While one or both parties will likely appeal from the Court’s decision, Philadelphia employers may still ask about a prospective employee’s salary history. However, because Judge Goldberg upheld the Reliance Provision, if employers do ask about salary history, they cannot then rely upon that information to set the employee’s wages. Thus, it can be assumed that, if the employer is later subject to an Equal Protection Act claim based on discriminatory wages, and, if the employer asked about the employee’s salary history, it may prove difficult to prove that disparate salaries did not the result from that information. Employers should carefully consider whether they still want to make the inquiry at all.
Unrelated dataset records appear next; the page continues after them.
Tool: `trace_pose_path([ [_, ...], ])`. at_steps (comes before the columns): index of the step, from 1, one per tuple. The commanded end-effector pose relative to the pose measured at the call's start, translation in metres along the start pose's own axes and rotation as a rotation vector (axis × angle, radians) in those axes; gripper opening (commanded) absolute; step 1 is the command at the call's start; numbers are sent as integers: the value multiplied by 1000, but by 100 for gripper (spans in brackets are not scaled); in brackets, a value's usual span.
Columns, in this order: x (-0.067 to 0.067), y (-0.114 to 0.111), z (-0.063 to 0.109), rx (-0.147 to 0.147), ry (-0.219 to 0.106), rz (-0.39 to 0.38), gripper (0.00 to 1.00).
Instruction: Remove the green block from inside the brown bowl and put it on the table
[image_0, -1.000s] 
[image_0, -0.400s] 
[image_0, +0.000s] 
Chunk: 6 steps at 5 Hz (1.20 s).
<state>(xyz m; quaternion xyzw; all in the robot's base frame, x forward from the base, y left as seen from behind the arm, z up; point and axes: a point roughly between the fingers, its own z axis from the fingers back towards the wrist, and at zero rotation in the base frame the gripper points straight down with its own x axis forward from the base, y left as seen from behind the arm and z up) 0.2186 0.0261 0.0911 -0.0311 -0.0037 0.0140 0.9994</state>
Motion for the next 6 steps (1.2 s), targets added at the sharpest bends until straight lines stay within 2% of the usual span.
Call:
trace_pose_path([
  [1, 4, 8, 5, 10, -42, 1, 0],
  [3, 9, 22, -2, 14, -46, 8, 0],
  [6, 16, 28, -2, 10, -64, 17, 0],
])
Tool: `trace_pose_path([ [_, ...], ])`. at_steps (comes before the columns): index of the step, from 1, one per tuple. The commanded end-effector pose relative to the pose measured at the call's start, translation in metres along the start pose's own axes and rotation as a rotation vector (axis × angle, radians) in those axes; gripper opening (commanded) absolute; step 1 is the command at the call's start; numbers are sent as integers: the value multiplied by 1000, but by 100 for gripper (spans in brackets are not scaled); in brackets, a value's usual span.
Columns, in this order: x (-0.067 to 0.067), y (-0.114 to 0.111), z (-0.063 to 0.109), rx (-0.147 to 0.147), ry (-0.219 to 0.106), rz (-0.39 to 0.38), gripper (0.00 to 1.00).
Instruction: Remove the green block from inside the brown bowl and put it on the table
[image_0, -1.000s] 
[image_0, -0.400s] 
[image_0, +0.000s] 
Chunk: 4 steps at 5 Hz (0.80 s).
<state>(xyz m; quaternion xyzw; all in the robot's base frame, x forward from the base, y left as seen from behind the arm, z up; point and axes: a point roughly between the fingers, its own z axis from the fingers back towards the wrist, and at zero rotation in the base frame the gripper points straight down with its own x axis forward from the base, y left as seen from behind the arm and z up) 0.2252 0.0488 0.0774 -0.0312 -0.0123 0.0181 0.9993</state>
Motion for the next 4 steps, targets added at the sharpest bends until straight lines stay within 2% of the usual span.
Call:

This issue is being addressed throughout the country as well. In fact, a few weeks before Judge Goldberg’s decision, the U.S. Court of Appeals for the Ninth Circuit held that employers may not consider (alone or with other factors) prior salaries in setting a person’s pay, after determining that the consideration of prior salaries in setting pay was “wholly inconsistent” with the federal Equal Pay Act.

There is currently a Circuit split on this issue, with the 10th and 11th Circuits holding that prior pay cannot be considered alone in setting wages, and the 7th and 8th Circuits determining that that employers may consider salary history in setting wages. This area of law is evolving quickly, and employers should ensure that they keep apprised of local, state, and national developments.